* Problem to solve *
Set down, please, exactly the lines below that run from the line with "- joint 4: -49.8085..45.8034" to the line with "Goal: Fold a", both lines included.

Data excerpts

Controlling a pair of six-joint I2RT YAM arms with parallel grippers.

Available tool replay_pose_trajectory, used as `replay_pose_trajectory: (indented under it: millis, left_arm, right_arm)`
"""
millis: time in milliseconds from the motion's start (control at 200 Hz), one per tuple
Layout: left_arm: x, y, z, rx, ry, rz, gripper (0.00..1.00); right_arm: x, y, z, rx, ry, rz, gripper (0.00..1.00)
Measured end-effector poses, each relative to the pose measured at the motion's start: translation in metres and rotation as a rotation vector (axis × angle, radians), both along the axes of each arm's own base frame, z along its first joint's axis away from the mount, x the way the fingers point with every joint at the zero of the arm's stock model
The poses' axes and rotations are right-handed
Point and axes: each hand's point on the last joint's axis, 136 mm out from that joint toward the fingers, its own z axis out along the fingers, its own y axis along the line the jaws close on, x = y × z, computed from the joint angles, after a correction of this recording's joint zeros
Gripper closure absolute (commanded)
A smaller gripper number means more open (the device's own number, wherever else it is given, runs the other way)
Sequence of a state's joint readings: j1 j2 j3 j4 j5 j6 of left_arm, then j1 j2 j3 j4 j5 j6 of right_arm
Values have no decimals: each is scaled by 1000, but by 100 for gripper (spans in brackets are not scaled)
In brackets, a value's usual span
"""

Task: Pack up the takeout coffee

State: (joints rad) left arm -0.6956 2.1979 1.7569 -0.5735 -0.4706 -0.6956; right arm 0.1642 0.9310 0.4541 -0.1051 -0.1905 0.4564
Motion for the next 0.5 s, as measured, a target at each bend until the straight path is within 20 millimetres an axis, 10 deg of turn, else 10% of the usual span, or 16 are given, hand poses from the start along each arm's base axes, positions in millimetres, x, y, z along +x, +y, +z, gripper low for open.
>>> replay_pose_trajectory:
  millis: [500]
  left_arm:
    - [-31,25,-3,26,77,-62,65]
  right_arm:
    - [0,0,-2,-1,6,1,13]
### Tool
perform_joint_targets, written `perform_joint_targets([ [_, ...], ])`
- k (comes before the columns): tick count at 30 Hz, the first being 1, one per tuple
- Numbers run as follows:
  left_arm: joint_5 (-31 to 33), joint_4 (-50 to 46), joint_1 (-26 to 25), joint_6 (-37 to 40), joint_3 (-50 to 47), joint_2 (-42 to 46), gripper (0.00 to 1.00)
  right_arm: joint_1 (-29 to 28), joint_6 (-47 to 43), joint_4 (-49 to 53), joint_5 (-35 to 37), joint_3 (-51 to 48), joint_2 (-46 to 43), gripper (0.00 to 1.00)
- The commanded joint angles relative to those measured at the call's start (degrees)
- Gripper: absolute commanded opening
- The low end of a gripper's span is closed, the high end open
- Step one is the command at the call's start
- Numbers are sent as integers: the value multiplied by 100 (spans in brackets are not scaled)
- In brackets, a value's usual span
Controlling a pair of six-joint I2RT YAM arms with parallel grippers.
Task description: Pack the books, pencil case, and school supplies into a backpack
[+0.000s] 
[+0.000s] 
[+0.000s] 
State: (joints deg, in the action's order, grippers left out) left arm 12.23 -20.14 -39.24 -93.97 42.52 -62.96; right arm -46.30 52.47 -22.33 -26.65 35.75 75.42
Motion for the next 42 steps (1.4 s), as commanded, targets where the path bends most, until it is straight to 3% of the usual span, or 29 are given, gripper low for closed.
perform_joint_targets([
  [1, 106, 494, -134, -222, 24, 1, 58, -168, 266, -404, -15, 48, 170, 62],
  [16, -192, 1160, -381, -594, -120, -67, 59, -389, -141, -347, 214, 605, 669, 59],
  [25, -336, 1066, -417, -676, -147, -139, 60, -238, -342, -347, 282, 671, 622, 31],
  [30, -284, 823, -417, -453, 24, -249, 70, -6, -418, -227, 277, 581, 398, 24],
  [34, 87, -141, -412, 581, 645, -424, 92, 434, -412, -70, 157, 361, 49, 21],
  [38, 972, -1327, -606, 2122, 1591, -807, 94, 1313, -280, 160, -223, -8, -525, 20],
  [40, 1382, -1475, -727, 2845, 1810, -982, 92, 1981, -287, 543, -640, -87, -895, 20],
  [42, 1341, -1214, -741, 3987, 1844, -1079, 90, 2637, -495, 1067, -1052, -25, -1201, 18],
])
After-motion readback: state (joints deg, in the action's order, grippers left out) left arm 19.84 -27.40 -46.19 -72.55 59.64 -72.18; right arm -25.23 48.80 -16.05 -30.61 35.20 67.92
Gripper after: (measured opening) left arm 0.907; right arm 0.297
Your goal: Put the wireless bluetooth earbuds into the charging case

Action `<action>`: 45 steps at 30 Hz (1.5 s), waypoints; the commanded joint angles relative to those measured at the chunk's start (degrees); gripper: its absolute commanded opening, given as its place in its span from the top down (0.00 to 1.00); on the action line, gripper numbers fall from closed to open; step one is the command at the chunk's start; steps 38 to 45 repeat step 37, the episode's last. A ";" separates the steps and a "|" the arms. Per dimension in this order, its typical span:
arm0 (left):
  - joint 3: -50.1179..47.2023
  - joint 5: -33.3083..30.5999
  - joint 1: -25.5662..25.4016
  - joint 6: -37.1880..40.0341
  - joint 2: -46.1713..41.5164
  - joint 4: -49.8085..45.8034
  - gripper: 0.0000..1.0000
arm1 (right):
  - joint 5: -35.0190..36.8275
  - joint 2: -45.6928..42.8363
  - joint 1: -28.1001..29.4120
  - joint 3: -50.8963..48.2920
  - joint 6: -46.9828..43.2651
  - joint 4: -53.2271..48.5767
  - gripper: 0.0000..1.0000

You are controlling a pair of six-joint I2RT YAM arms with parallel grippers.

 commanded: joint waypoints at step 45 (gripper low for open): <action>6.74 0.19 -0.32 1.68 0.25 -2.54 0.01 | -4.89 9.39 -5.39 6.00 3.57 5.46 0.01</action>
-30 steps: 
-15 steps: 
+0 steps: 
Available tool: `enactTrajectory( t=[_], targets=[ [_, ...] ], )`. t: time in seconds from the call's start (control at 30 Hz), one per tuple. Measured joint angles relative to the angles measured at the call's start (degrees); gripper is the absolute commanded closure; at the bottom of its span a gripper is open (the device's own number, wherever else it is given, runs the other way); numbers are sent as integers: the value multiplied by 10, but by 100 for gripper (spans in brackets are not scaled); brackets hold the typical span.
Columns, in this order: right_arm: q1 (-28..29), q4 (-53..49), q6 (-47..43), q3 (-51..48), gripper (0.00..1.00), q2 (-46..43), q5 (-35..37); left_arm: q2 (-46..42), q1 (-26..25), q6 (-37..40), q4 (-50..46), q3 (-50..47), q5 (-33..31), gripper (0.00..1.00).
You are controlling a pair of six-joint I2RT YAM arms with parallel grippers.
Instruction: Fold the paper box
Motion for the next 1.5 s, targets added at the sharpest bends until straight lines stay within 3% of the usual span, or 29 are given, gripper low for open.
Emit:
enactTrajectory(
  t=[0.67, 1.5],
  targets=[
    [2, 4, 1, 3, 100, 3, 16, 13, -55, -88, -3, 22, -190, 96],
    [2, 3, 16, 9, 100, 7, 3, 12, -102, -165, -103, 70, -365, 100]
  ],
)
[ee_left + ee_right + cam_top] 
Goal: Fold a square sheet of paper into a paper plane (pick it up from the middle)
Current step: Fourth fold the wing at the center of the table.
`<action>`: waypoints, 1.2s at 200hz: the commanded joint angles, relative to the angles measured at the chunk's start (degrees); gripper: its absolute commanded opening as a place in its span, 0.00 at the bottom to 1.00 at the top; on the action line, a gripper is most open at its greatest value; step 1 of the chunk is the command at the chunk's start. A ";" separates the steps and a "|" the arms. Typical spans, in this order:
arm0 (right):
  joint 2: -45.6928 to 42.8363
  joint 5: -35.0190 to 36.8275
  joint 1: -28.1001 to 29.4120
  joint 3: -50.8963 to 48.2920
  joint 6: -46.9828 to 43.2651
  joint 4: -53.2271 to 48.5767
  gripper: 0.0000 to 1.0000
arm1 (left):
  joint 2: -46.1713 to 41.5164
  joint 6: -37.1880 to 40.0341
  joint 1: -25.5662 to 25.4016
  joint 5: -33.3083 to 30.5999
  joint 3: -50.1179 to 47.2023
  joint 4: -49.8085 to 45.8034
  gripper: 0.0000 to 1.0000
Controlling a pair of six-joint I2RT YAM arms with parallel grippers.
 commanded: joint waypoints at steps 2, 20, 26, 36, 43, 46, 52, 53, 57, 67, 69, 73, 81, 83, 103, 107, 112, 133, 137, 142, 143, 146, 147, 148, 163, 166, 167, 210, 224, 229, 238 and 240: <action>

* Task answer *
  - joint 4: -49.8085..45.8034
  - gripper: 0.0000..1.0000
arm1 (right):
  - joint 5: -35.0190..36.8275
  - joint 2: -45.6928..42.8363
  - joint 1: -28.1001..29.4120
  - joint 3: -50.8963..48.2920
  - joint 6: -46.9828..43.2651
  - joint 4: -53.2271..48.5767
  - gripper: 0.0000..1.0000

You are controlling a pair of six-joint I2RT YAM arms with parallel grippers.

 commanded: joint waypoints at step 45 (gripper low for open): <action>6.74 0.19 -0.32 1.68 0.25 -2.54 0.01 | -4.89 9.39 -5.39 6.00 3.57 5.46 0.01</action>
-30 steps: 
-15 steps: 
+0 steps: 
Available tool: `enactTrajectory( t=[_], targets=[ [_, ...] ], )`. t: time in seconds from the call's start (control at 30 Hz), one per tuple. Measured joint angles relative to the angles measured at the call's start (degrees); gripper is the absolute commanded closure; at the bottom of its span a gripper is open (the device's own number, wherever else it is given, runs the other way); numbers are sent as integers: the value multiplied by 10, but by 100 for gripper (spans in brackets are not scaled); brackets hold the typical span.
Columns, in this order: right_arm: q1 (-28..29), q4 (-53..49), q6 (-47..43), q3 (-51..48), gripper (0.00..1.00), q2 (-46..43), q5 (-35..37); left_arm: q2 (-46..42), q1 (-26..25), q6 (-37..40), q4 (-50..46), q3 (-50..47), q5 (-33..31), gripper (0.00..1.00).
You are controlling a pair of six-joint I2RT YAM arms with parallel grippers.
Instruction: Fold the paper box
Motion for the next 1.5 s, targets added at the sharpest bends until straight lines stay within 3% of the usual span, or 29 are given, gripper low for open.
Emit:
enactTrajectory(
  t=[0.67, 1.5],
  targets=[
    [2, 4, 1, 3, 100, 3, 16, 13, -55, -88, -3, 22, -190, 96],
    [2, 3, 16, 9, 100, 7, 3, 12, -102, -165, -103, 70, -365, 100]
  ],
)
[ee_left + ee_right + cam_top] 
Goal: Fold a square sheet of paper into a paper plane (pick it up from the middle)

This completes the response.